On the one hand, voters suspect Mrs. Clinton of corruption, worrying about the influence donors to the Clinton Foundation had over her while she held public office. Alternatively, voters see Mr. Trump as unruly and unreliable as he constantly doubles back on previous positions and spreads such blatant falsehoods from his national platform.
Trump has yet to hold public office, so he has, up to this point, lacked the opportunity to be involved with a governmental corruption scandal. This is not to say that, given the opportunity, he would not become corrupt; merely, he has not been afforded the chance.
Faced with such bleak prospects in the major party nominees, voters may be inclined to turn to the third party nominees, Gary Johnson and Jill Stein. The former seemed an attractive choice for young ideological conservatives, yet recent interviews have brought forth Johnson’s limited understanding of world politics. His ignorance is dangerous given the level of violence in the Middle East. Jill Stein suffers equally from a lack of a strong foreign policy platform, as well as low levels of support.
Left, then, with a basket of deplorable candidates, voters on the left and right continue to search for rational options from an irrational pool. More mainstream thinkers contend that while Clinton is not the perfect candidate, a Clinton presidency would be less devastating than a Trump presidency. This Machiavellian logic makes sense; accepting the lesser of two evils as good allows us to forego the truly greater evil.

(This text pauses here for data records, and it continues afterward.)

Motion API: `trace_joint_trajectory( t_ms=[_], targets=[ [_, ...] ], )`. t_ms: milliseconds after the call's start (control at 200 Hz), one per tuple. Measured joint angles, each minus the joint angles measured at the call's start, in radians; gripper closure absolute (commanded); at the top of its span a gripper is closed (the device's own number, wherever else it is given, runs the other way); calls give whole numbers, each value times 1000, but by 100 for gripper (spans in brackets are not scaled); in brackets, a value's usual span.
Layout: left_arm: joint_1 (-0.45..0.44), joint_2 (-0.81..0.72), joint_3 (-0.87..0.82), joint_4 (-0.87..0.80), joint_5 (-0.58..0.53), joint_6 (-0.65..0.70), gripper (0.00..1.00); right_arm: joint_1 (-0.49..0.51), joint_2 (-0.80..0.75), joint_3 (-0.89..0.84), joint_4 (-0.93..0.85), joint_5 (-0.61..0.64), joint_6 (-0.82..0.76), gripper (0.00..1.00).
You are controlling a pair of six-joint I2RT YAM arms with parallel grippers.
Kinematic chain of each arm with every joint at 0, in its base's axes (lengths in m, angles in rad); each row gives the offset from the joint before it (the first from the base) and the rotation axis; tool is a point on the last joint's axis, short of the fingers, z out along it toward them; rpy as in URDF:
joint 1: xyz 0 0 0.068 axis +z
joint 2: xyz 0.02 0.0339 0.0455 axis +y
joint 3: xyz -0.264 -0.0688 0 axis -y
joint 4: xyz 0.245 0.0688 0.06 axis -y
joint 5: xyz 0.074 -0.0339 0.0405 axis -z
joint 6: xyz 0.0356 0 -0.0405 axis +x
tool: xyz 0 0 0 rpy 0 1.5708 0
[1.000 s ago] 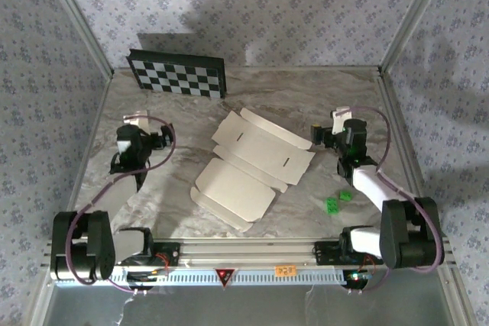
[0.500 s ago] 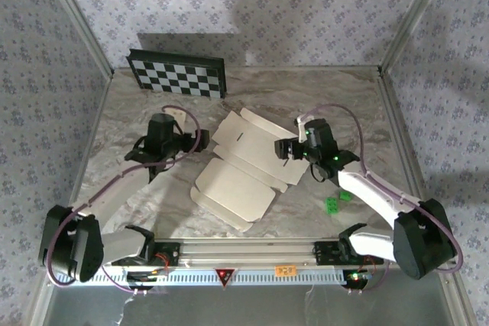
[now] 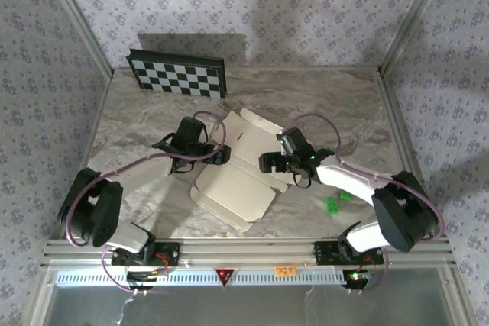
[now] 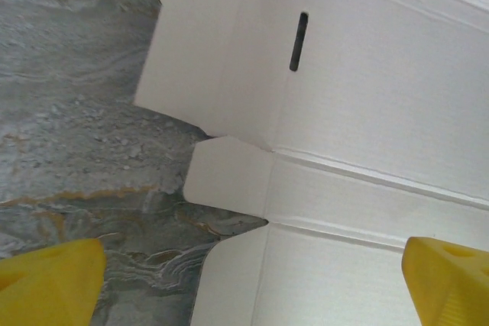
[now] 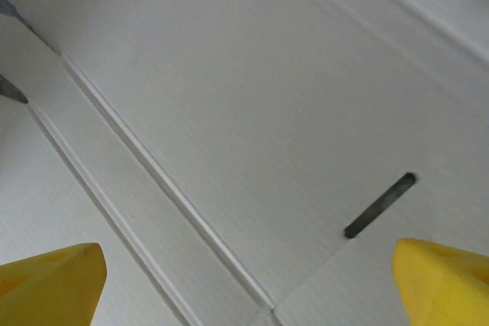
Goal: Fold the paper box
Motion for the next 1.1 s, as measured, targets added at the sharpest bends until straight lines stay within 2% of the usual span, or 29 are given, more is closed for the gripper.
trace_joint_trajectory(
  t_ms=[45,110,175,475,720,1099],
  targets=[
    [0,23,8,0,13,0,2,2,25,11,-4,-21,15,2],
    [0,51,16,0,33,0,11,2,53,20,-3,-49,34,2],
    [0,79,25,-8,59,3,14,2,79,24,-3,-73,48,3],
    [0,205,68,-54,169,2,20,-31,145,53,-22,-143,66,3],
    [3,203,60,-50,183,1,22,-102,171,83,-36,-184,57,3],
    [2,91,-75,-3,232,-85,25,-198,308,243,-81,-217,-42,8]
  ],
)
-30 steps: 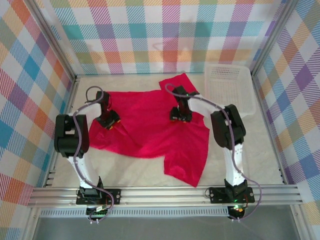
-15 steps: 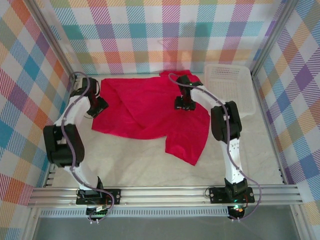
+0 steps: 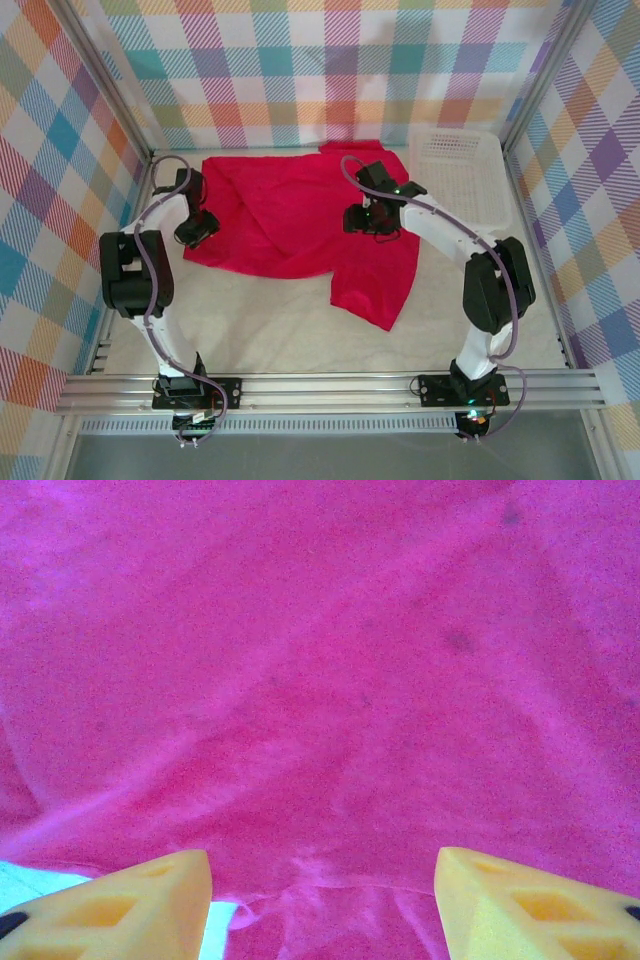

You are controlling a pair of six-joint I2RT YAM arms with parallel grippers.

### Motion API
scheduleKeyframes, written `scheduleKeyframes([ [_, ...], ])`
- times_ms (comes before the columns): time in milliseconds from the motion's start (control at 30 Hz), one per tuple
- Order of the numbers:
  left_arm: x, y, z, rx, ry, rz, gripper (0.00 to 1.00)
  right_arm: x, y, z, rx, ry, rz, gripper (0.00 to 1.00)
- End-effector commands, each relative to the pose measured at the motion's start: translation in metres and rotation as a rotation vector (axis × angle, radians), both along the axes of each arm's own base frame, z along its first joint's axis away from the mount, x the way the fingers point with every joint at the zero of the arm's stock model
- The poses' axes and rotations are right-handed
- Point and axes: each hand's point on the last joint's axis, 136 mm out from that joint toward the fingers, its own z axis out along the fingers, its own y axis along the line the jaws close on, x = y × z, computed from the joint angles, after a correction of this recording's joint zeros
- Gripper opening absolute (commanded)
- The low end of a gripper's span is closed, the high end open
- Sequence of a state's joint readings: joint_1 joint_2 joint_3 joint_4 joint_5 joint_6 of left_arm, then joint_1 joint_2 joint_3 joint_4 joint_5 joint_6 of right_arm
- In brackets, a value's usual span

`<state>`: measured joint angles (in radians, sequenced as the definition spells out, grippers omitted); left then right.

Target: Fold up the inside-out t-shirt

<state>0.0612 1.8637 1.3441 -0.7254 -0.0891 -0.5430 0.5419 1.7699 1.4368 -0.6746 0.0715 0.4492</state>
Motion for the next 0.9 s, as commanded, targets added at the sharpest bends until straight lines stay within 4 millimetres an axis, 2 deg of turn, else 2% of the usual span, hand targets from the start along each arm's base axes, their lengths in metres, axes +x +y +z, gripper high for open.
scheduleKeyframes([
  [0,0.006,0.001,-0.009,-0.001,0.005,0.017,0.44,-0.001,-0.006,0.005,-0.005,-0.006,-0.022,0.61],
  [233,0.015,0.002,-0.026,0.003,0.029,0.021,0.43,-0.003,-0.003,0.009,0.009,0.001,-0.01,0.61],
  [533,0.024,0.003,-0.021,0.013,0.009,0.025,0.36,-0.007,0.008,0.007,0.048,0.029,0.018,0.61],
  [867,0.022,0.002,-0.033,0.015,0.046,0.017,0.33,-0.007,0.01,0.018,0.05,0.017,0.034,0.61],
])
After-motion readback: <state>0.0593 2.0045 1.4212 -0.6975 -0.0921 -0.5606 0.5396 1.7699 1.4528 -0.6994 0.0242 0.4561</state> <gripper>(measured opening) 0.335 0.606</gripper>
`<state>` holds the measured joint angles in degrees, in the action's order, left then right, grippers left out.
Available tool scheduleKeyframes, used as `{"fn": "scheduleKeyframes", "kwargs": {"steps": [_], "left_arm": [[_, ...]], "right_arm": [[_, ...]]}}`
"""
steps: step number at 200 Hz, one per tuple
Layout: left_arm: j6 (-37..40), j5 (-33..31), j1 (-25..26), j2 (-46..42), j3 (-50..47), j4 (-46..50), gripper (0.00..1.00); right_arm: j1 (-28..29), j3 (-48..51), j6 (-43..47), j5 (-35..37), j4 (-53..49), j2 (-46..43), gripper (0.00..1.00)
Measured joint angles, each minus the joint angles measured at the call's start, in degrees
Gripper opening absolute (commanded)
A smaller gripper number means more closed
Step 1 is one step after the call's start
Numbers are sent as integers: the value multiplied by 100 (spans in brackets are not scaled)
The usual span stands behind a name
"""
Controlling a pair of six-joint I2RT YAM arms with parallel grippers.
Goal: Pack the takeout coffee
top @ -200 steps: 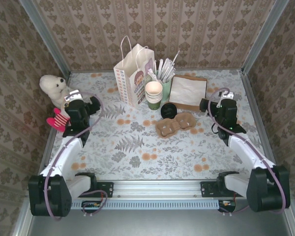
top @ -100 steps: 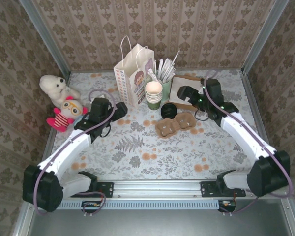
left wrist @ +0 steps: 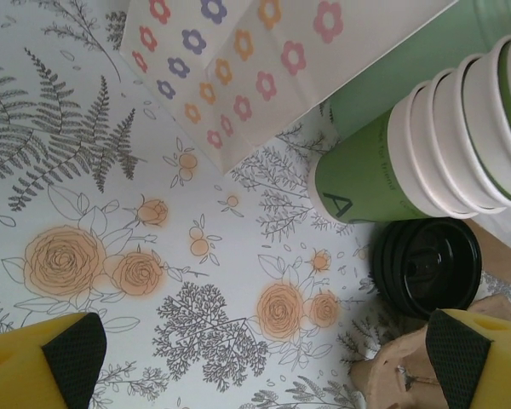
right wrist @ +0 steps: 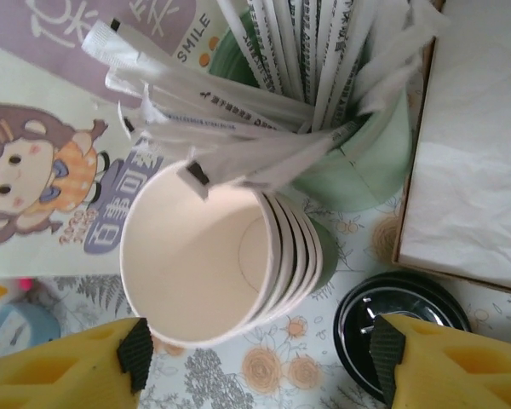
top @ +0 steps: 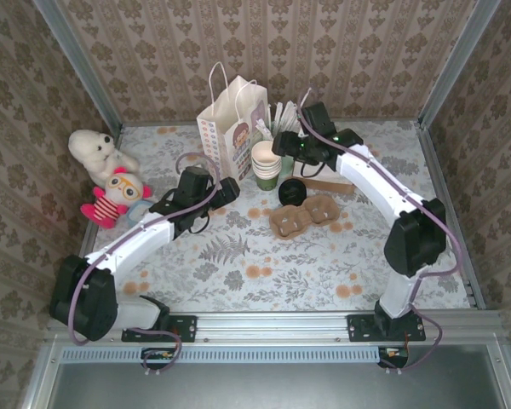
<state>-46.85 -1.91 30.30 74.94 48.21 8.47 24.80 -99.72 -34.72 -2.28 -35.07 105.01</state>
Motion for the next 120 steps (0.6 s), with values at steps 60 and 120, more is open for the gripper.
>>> {"fn": "scheduleKeyframes", "kwargs": {"steps": [60,120], "left_arm": [[227,61,0,-15,-13,-275,100],[74,55,-83,-15,-520,-789,100]], "right_arm": [[168,-1056,175,439,-813,804,44],[313,-1333,190,772,-1139,1154,34]]}}
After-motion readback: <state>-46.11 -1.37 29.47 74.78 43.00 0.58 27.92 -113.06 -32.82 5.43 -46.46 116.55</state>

Milo Yiannopoulos, an editor at Breitbart News, does not subscribe to this thought pattern. Referred to by devotees simply as Milo, he seems to think we should accept that Donald Trump is evil and vote for him anyway. In an interview with Dave Rubin, host of The Rubin Report, Milo painted himself, and Trump by extension, as an “agent of chaos.” As such, he sees Trump as a radical sort of dissident, standing in the face of political tradition with the sole purpose of tearing apart the political establishment. Accordingly, a Trump presidency would bring about the decline of the Republican and Democratic parties, ushering in a major realignment based on preferences for “small” or “big” government.
It is admittedly easy and satisfying to dismiss Milo as an eccentric and hateful far-right radical, yet I would urge those familiar with his more sordid claims to consider for a moment the implications of what he is proposing. Trump’s demeanor alone would disqualify him for the presidency. As Mike Pence demonstrated in the vice presidential debate, however, members of the Trump campaign can balance the wild-talking, childish candidate. As such, Trump may be a viable option for voters on both sides of the aisle who, in the primaries, expressed discontent with the current political landscape.